Am I missing something or does the handler need to be re-established in __setstate__ during the unpickling process.
Any help appreciated. This is for Python 2.7 (32-bit) on windows with traits version 4.30.
Running pickletools.dis(cPickle.dumps(p)), you can see the handler object being referenced:
...
213: c GLOBAL 'traits.trait_handlers TraitListObject'
...
But there's no further information on how it should be wired to the report method. So either the trait_handler doesn't pickle itself out properly, or it's an ephemeral thing like a file handle that can't be pickled in the first place.
In either case, your best option is to overload __setstate__ and re-wire the event handler when the object is re-created. It's not ideal, but at least everything is contained within the object.
class Person(object):
def __init__(self):
self.client = Client()
# dynamic handler
self.client.on_trait_event(self.report, 'data_items')
def __setstate__(self, d):
self.client = d['client']
self.client.on_trait_event(self.report, 'data_items')
def report(self, obj, name, old, new):
print 'client added-- ', new.added
Unpickling the file now correctly registers the event handler:
p=cPickle.load(open('testTraits.pkl','rb'))
p.client.data.append(1000)
>>> client added-- [1000]
You might find this talk Alex Gaynor did at PyCon interesting. It goes into the high points of how pickling work under the hood.
EDIT - initial response used on_trait_change - a typo that appears to work. Changed it back to on_trait_event for clarity.
I had the same problem but came around like this: Imaging I want to pickle only parts of a quiet big class and some of the objects has been set so transient=True so they're not pickled because there is nothing important to save, e.g.

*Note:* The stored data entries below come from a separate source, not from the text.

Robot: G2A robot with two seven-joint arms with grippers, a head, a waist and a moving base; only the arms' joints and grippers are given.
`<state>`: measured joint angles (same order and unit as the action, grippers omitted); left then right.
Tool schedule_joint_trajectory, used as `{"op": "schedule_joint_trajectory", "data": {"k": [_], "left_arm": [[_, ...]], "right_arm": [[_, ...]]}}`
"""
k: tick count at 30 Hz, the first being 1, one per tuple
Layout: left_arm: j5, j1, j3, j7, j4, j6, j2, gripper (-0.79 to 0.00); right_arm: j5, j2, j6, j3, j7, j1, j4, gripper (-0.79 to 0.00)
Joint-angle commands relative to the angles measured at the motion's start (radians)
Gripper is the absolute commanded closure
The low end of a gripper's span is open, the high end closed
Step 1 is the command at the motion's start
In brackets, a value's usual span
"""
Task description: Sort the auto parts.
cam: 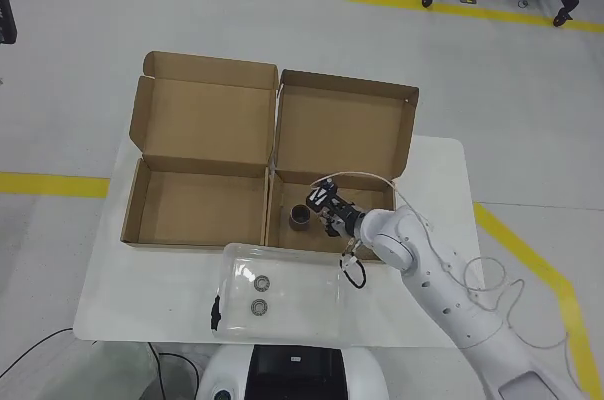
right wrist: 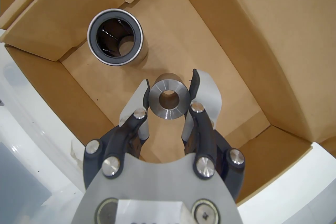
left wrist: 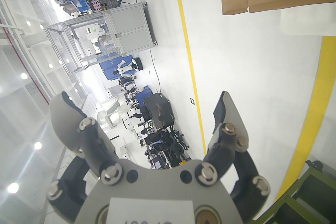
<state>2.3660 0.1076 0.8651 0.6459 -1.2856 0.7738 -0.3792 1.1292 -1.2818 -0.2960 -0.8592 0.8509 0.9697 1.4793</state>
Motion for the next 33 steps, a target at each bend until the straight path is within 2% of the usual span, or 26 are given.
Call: {"op": "schedule_joint_trajectory", "data": {"k": [1, 2, 3, 6, 9, 10, 19, 28, 33], "left_arm": [[0.0, 0.0, 0.0, 0.0, 0.0, 0.0, 0.0, -0.785], [0.0, 0.0, 0.0, 0.0, 0.0, 0.0, 0.0, -0.785], [0.0, 0.0, 0.0, 0.0, 0.0, 0.0, 0.0, -0.785], [0.0, 0.0, 0.0, 0.0, 0.0, 0.0, 0.0, -0.785], [0.0, 0.0, 0.0, 0.0, 0.0, 0.0, 0.0, -0.785], [0.0, 0.0, 0.0, 0.0, 0.0, 0.0, 0.0, -0.785], [0.0, 0.0, 0.0, 0.0, 0.0, 0.0, 0.0, -0.785], [0.0, 0.0, 0.0, 0.0, 0.0, 0.0, 0.0, -0.785], [0.0, 0.0, 0.0, 0.0, 0.0, 0.0, 0.0, -0.785]], "right_arm": [[0.004, -0.006, 0.006, 0.017, 0.005, -0.014, -0.019, 0.0], [0.011, -0.009, 0.005, 0.026, 0.006, -0.021, -0.026, 0.0], [0.015, -0.011, 0.002, 0.034, 0.006, -0.027, -0.031, -0.052], [0.037, -0.018, -0.003, 0.055, 0.014, -0.041, -0.045, -0.111], [0.037, -0.023, -0.001, 0.065, 0.014, -0.049, -0.053, -0.289], [0.035, -0.024, 0.0, 0.065, 0.014, -0.05, -0.056, -0.314], [0.034, -0.027, 0.012, 0.055, 0.003, -0.038, -0.036, -0.326], [0.143, -0.006, 0.038, 0.025, 0.034, 0.053, 0.19, -0.326], [0.165, -0.001, 0.0, 0.031, -0.003, 0.092, 0.286, -0.326]]}}
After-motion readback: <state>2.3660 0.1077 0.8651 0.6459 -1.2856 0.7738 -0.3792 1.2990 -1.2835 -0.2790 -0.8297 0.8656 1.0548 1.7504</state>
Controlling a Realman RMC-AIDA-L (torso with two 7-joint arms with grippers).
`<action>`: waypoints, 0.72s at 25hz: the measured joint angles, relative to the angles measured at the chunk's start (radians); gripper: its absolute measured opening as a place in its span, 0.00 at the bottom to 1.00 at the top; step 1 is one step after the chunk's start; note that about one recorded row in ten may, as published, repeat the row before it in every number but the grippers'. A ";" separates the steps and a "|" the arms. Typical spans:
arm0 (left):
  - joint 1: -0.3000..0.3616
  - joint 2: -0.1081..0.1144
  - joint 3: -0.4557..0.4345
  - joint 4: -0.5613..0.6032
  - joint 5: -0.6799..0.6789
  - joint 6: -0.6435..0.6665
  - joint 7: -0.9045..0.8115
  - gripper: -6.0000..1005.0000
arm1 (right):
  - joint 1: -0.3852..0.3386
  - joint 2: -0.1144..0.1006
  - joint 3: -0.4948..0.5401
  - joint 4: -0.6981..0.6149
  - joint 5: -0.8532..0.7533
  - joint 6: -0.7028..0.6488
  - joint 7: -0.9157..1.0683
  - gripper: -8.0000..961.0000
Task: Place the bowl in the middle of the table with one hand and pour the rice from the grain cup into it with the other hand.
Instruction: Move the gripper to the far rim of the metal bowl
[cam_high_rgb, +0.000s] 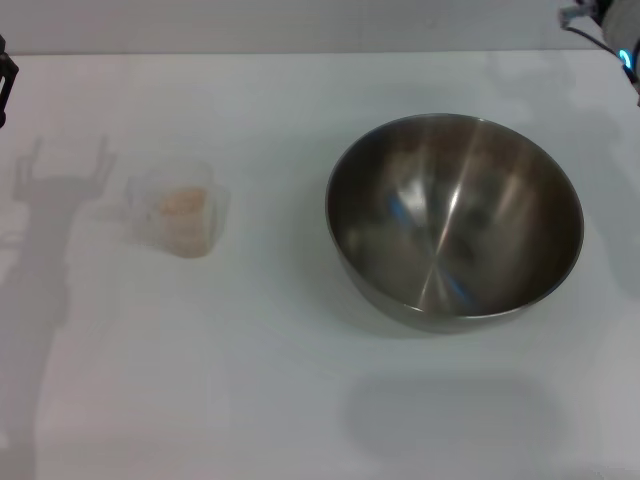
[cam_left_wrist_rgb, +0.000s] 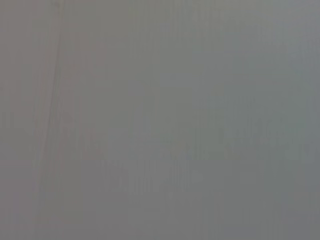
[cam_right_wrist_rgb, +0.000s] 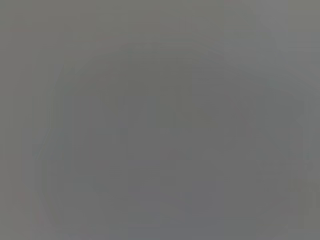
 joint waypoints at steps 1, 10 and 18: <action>0.000 0.000 0.000 0.000 0.000 0.000 0.000 0.85 | 0.000 0.000 0.000 0.000 0.000 0.000 0.000 0.77; 0.000 0.003 -0.001 0.000 0.000 0.005 0.000 0.85 | 0.050 -0.005 0.243 -0.345 0.050 0.837 0.023 0.77; -0.005 0.005 -0.023 0.000 0.000 0.008 -0.001 0.85 | 0.185 -0.034 0.488 -0.376 0.053 1.396 -0.064 0.77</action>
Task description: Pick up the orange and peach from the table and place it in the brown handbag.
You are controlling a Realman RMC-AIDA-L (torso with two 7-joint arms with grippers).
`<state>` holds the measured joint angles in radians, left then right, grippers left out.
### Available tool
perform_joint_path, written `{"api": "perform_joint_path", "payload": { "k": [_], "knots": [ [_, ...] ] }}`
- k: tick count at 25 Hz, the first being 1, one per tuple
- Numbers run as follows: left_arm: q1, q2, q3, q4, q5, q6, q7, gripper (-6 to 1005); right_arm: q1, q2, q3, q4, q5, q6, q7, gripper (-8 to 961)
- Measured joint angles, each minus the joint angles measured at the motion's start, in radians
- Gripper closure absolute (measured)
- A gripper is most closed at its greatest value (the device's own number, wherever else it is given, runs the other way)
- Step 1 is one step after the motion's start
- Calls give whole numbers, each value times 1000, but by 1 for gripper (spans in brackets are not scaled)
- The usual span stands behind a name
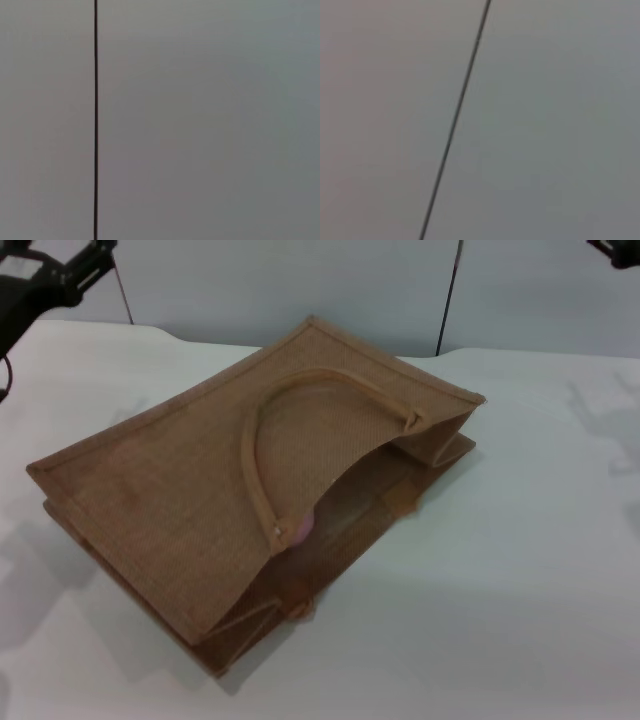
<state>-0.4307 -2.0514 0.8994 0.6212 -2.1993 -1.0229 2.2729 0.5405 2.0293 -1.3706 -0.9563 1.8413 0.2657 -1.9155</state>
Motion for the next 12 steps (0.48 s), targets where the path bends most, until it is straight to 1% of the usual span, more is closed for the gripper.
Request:
{"api": "perform_joint_path", "payload": {
  "k": [7,12],
  "knots": [
    [-2,2,1,-14,-2,-1,2,129,3,-4,4,11,32,44,2,331],
    [-2,4,0,-14,-3,-1,3,131,6,-6,3,18,49,46,-5,580]
  ]
}}
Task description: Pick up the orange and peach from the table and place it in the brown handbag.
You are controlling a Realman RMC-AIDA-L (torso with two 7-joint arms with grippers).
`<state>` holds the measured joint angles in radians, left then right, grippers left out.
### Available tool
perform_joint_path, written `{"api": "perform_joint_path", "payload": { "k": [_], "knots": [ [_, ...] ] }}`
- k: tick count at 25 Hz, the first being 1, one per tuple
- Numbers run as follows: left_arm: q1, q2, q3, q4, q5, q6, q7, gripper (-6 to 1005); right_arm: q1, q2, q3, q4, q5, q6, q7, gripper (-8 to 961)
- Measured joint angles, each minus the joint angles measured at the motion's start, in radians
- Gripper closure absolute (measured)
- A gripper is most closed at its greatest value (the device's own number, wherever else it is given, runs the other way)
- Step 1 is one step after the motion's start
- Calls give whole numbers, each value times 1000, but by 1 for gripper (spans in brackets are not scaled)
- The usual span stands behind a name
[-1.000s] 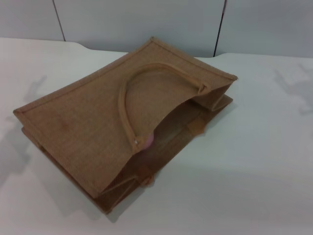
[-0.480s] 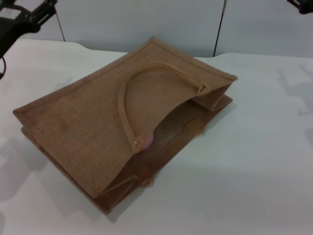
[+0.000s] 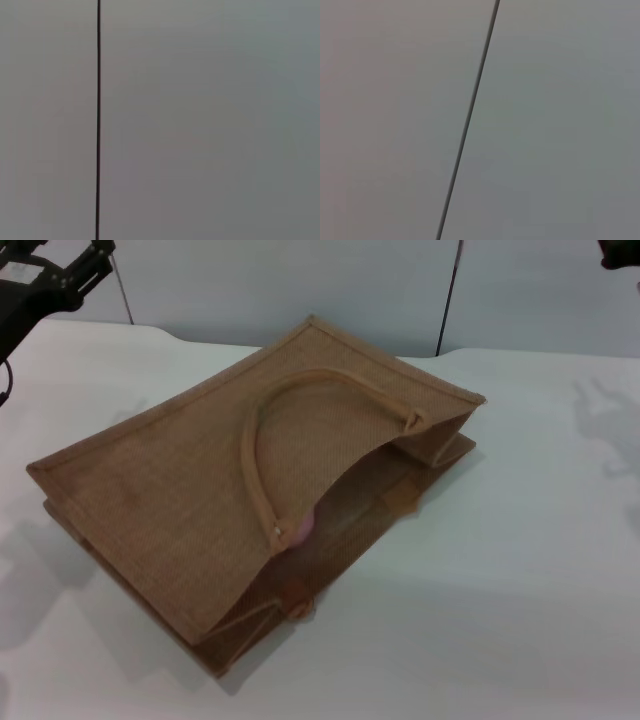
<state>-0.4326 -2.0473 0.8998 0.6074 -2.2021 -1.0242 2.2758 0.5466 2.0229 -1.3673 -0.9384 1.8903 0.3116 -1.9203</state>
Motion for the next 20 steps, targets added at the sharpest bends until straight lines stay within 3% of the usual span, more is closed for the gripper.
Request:
{"api": "perform_joint_path", "payload": {
  "k": [1,6,11,20],
  "knots": [
    [0,0,0,0,0,0,0,131,0,0,0,0,0,0,0,620],
    [0,1,1,0,-1,-1,7,338,7,0,-4,5,-5,1,-1,823],
    [0,1,0,0,-1,-6,11,421,10,0,-6,11,-6,1,-2,917],
    [6,1,-1,-9,-1,-35,43,539,12,0,-7,19,-6,0,-2,922]
  ]
}}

class LineSpectrum(HasTraits):
andor_cam = Instance(ANDORiKonM, transient=True)
In difference to objects which should be saved, e.g.

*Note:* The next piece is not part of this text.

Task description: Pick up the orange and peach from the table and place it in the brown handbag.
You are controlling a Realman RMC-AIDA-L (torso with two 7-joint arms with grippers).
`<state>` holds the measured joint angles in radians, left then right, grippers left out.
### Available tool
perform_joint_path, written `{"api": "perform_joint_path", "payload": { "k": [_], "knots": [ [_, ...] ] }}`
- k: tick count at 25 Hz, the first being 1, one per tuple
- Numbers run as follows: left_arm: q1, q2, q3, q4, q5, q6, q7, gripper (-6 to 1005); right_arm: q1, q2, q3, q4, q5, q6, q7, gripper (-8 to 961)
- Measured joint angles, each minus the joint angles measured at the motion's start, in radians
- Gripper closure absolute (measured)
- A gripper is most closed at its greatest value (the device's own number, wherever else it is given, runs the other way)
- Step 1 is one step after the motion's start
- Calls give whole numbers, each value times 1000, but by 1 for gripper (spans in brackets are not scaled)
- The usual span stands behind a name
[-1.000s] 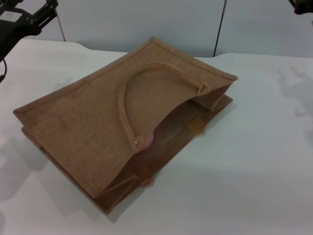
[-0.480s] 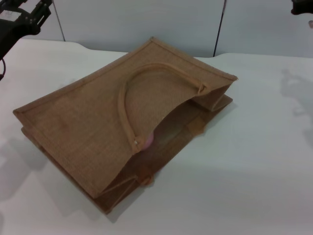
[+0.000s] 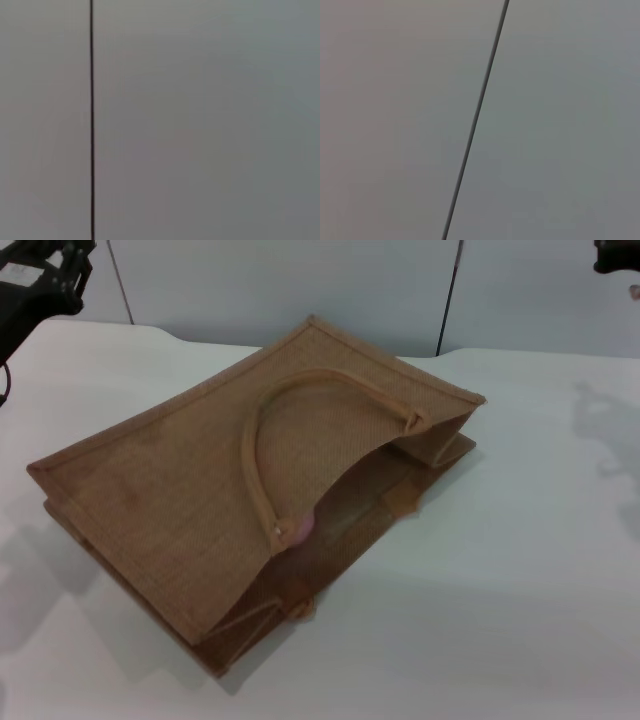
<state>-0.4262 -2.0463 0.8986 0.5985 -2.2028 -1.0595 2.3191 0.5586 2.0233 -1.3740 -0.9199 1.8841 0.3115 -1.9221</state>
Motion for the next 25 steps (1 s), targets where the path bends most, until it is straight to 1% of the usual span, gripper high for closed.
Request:
{"api": "perform_joint_path", "payload": {
  "k": [2,5,10,20,25],
  "knots": [
    [-1,0,-2,-12,0,-17,21,565,1,0,0,5,0,0,0,923],
    [-5,1,-6,-27,0,-25,40,806,6,-1,0,17,0,0,0,923],
    [-6,1,-7,-29,0,-25,46,947,9,-2,-1,22,0,0,0,923],
    [-10,3,-21,-30,0,-17,56,930,19,-7,7,38,-4,59,-1,916],
    [-30,3,-64,-57,0,-15,77,911,31,-7,11,53,-4,53,-1,757]
  ]
}}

spectrometer = Instance(SomeNiceSpectrometer)
In my LineSpectrum class, I have a
def __init__(self, f):
super(LineSpectrum, self).__init__()
self.load_spectrum(f)
def __setstate__(self, state): # WORKING!
print("LineSpectrum: __setstate__ with super(...) call")

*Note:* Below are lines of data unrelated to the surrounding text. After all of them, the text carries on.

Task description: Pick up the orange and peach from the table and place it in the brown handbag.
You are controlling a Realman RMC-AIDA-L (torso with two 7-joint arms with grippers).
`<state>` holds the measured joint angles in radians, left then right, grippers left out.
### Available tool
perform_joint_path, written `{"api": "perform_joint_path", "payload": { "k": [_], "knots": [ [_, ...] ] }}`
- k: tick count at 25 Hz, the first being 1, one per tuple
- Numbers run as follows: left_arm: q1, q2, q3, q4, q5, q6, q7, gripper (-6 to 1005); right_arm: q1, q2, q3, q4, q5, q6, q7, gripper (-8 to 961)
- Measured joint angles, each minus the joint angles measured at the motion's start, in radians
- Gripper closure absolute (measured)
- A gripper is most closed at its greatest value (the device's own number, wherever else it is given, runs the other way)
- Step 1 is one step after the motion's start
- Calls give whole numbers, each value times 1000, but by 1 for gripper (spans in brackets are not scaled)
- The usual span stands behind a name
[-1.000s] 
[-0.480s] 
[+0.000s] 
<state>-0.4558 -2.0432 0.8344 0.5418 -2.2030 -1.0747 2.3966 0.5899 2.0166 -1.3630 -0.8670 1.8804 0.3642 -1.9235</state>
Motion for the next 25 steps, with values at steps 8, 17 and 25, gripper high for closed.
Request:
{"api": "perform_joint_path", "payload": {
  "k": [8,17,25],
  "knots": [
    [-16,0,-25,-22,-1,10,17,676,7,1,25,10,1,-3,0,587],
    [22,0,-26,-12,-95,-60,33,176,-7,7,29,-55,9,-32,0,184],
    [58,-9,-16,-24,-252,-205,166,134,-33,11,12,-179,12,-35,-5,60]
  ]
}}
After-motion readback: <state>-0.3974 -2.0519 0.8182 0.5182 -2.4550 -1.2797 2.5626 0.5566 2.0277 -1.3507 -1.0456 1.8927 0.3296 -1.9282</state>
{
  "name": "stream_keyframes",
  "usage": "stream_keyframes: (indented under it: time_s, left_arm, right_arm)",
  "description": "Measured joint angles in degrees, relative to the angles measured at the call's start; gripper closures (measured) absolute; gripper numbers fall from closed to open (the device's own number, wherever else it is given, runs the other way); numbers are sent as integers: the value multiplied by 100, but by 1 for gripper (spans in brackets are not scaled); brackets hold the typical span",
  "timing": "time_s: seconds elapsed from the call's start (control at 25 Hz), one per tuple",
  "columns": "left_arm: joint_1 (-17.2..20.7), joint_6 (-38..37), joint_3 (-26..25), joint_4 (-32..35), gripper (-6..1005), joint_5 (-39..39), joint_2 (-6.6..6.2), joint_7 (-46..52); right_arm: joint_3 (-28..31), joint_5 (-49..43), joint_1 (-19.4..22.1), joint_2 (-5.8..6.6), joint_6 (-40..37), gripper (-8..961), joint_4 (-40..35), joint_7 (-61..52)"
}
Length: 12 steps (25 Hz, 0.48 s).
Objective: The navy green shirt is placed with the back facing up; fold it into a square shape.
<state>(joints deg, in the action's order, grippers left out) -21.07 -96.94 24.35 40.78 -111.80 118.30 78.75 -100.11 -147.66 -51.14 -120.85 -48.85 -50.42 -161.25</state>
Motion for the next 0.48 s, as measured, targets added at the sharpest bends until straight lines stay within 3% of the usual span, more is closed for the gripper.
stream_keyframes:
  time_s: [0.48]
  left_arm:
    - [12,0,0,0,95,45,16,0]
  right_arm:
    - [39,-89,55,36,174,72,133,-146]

self.__dict__.update(state)
super(LineSpectrum, self).__init__() # this has to be done, otherwise pickled sliders won't work, also first update __dict__!
self.from_pickle = True # is not needed by traits, need it for myself
self.andor_cam = ANDORiKonM(self.filename)
self.load_spectrum(self.filename)
In my case, this works perfectly - all sliders are working, all values set at the time the object has been pickled are set back.
Hope this works for you or anybody who's having the same problem. Got Anaconda Python 2.7.11, all packages updated.
PS: I know the thread is old, but didn't want to open a new one just for this.